The task: The response must consist of every line of the listing, reproduced verbatim.

Data shown:

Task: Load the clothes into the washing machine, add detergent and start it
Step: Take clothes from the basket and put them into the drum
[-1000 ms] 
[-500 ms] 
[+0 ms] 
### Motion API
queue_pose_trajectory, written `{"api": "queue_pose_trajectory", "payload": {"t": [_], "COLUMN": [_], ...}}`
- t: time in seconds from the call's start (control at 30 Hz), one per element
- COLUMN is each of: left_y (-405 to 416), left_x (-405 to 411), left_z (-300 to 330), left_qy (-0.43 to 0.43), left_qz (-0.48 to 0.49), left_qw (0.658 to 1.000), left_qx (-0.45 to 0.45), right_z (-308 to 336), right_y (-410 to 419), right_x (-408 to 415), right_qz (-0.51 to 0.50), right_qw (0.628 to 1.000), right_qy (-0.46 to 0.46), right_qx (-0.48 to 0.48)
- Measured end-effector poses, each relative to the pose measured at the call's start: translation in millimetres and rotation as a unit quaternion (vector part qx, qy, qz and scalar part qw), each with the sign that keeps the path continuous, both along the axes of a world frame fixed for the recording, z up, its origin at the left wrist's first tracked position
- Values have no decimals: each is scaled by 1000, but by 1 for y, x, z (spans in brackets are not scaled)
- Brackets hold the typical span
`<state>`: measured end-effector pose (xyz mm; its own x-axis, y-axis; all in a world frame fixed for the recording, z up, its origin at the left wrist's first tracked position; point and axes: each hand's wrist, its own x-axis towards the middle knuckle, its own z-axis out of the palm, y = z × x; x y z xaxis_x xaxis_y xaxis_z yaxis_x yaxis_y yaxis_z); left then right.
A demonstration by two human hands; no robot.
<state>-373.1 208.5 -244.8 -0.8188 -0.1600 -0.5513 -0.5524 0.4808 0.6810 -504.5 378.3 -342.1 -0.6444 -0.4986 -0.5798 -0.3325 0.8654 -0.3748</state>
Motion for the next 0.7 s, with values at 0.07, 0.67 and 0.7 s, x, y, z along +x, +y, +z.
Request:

Result:
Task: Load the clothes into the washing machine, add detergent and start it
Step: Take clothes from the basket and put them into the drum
[-1000 ms] 
[-500 ms] 
[+0 ms] 
### Motion API
queue_pose_trajectory, written `{"api": "queue_pose_trajectory", "payload": {"t": [_], "COLUMN": [_], ...}}`
- t: time in seconds from the call's start (control at 30 Hz), one per element
- COLUMN is each of: left_y (-405 to 416), left_x (-405 to 411), left_z (-300 to 330), left_qy (-0.43 to 0.43), left_qz (-0.48 to 0.49), left_qw (0.658 to 1.000), left_qx (-0.45 to 0.45), right_z (-308 to 336), right_y (-410 to 419), right_x (-408 to 415), right_qz (-0.51 to 0.50), right_qw (0.628 to 1.000), right_qy (-0.46 to 0.46), right_qx (-0.48 to 0.48)
- Measured end-effector poses, each relative to the pose measured at the call's start: translation in millimetres and rotation as a unit quaternion (vector part qx, qy, qz and scalar part qw), each with the sign that keeps the path continuous, both along the axes of a world frame fixed for the recording, z up, its origin at the left wrist's first tracked position
- Values have no decimals: each is scaled by 1000, but by 1 for y, x, z (spans in brackets are not scaled)
- Brackets hold the typical span
`<state>`: measured end-effector pose (xyz mm; its own x-axis, y-axis; all in a world frame fixed for the recording, z up, its origin at the left wrist's first tracked position; point and axes: each hand's wrist, its own x-axis towards the middle knuckle, its own z-axis out of the palm, y = z × x; x y z xaxis_x xaxis_y xaxis_z yaxis_x yaxis_y yaxis_z); left then right.
A demonstration by two human hands; no robot.
<state>-373.1 208.5 -244.8 -0.8188 -0.1600 -0.5513 -0.5524 0.4808 0.6810 -504.5 378.3 -342.1 -0.6444 -0.4986 -0.5798 -0.3325 0.8654 -0.3748</state>
Motion for the next 0.7 s, with values at 0.07, 0.67 and 0.7 s, x, y, z along +x, +y, +z.
Request:

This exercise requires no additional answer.